Adult skaters get hooked and stay young
Ice rinks are fountains of youth
By Jocelyn Jane Cox, special to icenetwork.com
(04/10/2008) - Every competitor at the 2008 Adult Figure Skating Championships in Lake Placid, N.Y., this week has a different back-story. Varying sets of circumstances prompted each of them to lace up and try skating.
Most of the adult athletes confess that since they started skating they have become hooked. Many continue competing each year because it helps them feel young. As far as they're concerned, the benefits to both mind and body are infinite.
Laura Fantarella, who is in her late forties and competes in the bronze dance division, started skating eight years ago when her 10-year-old son was taking a hockey lessons. "I said to my daughter who was 13 at the time, 'Oh, wouldn't you love to be able to skate like them?' My daughter wasn't all that intrigued, but when we saw a woman get out on the ice and skate up to her coach, I was amazed. I had no idea adults skated. I immediately signed up for "Adult Learn to Skate," from there, I got a coach, and the rest is history."

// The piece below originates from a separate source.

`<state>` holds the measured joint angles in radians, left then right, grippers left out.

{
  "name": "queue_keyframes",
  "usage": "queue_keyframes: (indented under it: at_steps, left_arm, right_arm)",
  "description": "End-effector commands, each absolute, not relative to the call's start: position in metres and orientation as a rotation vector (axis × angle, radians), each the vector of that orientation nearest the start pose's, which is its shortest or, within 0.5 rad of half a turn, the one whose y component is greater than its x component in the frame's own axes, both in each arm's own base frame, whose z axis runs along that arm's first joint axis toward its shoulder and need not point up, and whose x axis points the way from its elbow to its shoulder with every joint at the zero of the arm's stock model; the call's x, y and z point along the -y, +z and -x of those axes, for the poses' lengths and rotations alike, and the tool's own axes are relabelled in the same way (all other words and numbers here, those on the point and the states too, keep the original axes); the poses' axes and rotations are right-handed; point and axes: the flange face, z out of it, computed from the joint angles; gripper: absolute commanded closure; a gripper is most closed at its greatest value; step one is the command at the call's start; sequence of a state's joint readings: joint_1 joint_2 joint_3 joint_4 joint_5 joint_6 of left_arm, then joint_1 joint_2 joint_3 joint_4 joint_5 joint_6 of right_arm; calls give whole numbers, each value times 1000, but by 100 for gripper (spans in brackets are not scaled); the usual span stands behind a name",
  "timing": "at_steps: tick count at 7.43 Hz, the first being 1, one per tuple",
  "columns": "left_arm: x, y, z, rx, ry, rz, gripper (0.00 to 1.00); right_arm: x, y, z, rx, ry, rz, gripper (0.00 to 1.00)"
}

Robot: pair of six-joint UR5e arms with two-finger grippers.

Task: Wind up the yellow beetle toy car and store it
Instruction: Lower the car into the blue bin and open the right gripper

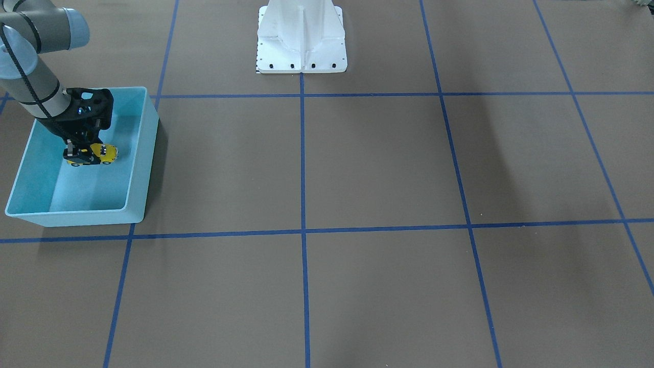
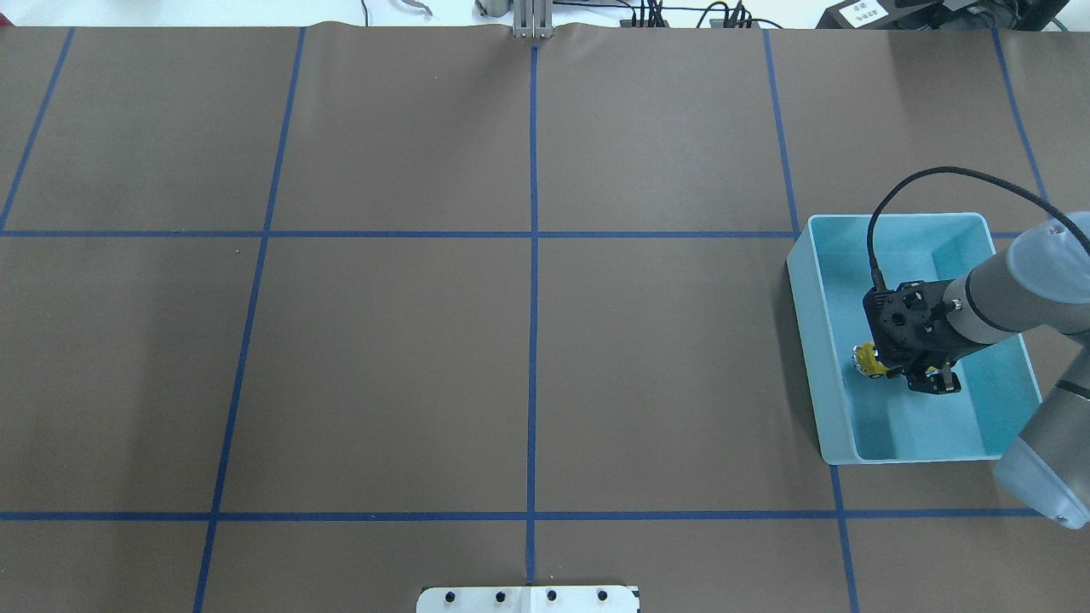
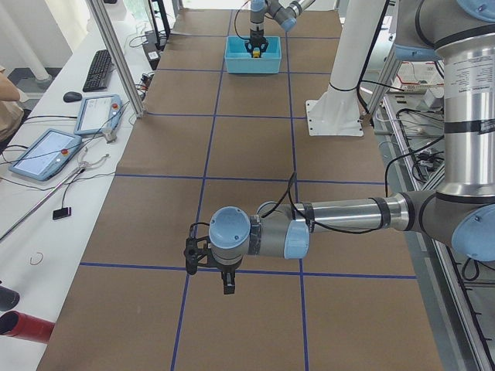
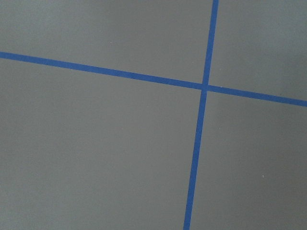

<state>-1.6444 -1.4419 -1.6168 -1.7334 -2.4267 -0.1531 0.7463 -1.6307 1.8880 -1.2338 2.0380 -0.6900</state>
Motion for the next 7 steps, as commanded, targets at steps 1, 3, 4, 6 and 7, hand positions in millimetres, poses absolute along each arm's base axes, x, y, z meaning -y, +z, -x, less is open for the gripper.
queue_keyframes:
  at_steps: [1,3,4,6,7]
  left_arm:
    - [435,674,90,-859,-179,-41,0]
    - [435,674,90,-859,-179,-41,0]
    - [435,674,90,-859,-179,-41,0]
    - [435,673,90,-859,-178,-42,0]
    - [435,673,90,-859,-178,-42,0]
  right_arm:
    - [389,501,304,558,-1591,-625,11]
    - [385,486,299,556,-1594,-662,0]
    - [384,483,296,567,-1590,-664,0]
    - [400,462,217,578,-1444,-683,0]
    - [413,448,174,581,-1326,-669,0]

Now, Fantarella is a self-proclaimed fanatic. She knows the schedules of about six rinks near where she lives in Orange, C.T., and jokes half-seriously that she changed her career from owning a restaurant to becoming a realtor, in order to accommodate skating. What she loves about this sport, is that even though she's in her forties, she continues to improve and achieve goals that she never expected.
"This passion keeps you young and engaged in life," says Fantarella.
Karen Morin Bernier, age 37, skated as a child but gave it up after a car accident. She came back to skating when her children were in school. She volunteered her time teaching "Learn to Skate" for her son's hockey club, and eventually for the Southern Wisconsin Figure Skating Club. She has been skating as an adult for two years, and now competes in class three, silver freestyle. She likes the power she feels when she jumps high or spins fast, and similar to Fantarella, she finds that, "The process of improving and learning something new makes me feel ageless." Like Bernier, Sue Mayer, 43, of Middlebury, C.T., skated as a child. She then picked it up again after her first child was born and needed some exercise. She now skates at the bronze dance level, and enjoys how skating seems to provide an endless opportunity for new experiences. Referencing an ice dance lift, she says, "For example, last week I had the opportunity to view the rink from upside down!"Like so many adult skaters, she is driven to stay physically fit and derives a sense of emotional well being from skating.
Mayer's ice dance partner, Steve Rosario, 52, of Garrison, N.Y., did not skate as a child growing up in Brooklyn. "I knew stoop ball and skelly, but ice skating, I don't think so."He took up skating 14 years ago, after tagging along with his wife, Linda, to one of her sessions at Bear Mountain. She herself was drawn to the sport as an adult after watching (Jayne) Torvill and (Christopher) Dean perform their famous "Bolero" free program at the Olympics. Rosario says, "After several lessons, I was hooked and now I'm working on my last pre-silver dance, the European Waltz."
For Rosario, skating helps to alleviate the pressures of his work week. He's the Director of the Northeast Regional Office for the American Chemistry Council. "Because of the daily challenges I face, skating allows me to forget about everything else for a few hours and focus on something that's important to me. In addition to it being great exercise, it's a wonderful way to feel refreshed. It always puts me in a better frame of mind for the next day." Similarly, Jean Calzavara-Uhlmann, 50, who competes in adult bronze free skate IV, took up skating about eight years ago when she was in a very high stress career in information technology. For her, skating, "was the only hour of the day I didn't worry about work." Back then, her daughter was heavily involved in skating, but now she's in college without a rink. Calzavara-Uhlmann has switched careers to teaching both yoga and skating. "The sedentary American lifestyle is definitely not my lifestyle," says Calzavara-Uhlmann. Monica Nicosia of Bryn Mawr, Pa., skated off-and-on as a child, but didn't get any skating instruction until she was in a physical education class at Carleton College in Minnesota. She took her first private lessons when she was doing postdoctoral research in Philadelphia. She is now a freelance medical writer, and competes in the silver ladies class III. Like many of her competitors, she finds that she enjoys the sensation of speed, and also finds improvement to be highly satisfying. "I know that I skate a lot better as a 45-year-old than I ever did as a 30-year-old," states Nicosia. So, according to these competitors from across the country, it doesn't seem to matter how you start -- or when. Figure skating can be addictive, but the good kind of addiction, the kind that increases health and quality of life. Though the ice surfaces of local rinks, and the rinks at the Lake Placid Olympic Center may look to be frozen and flat, when used correctly, they can actually become fountains of youth.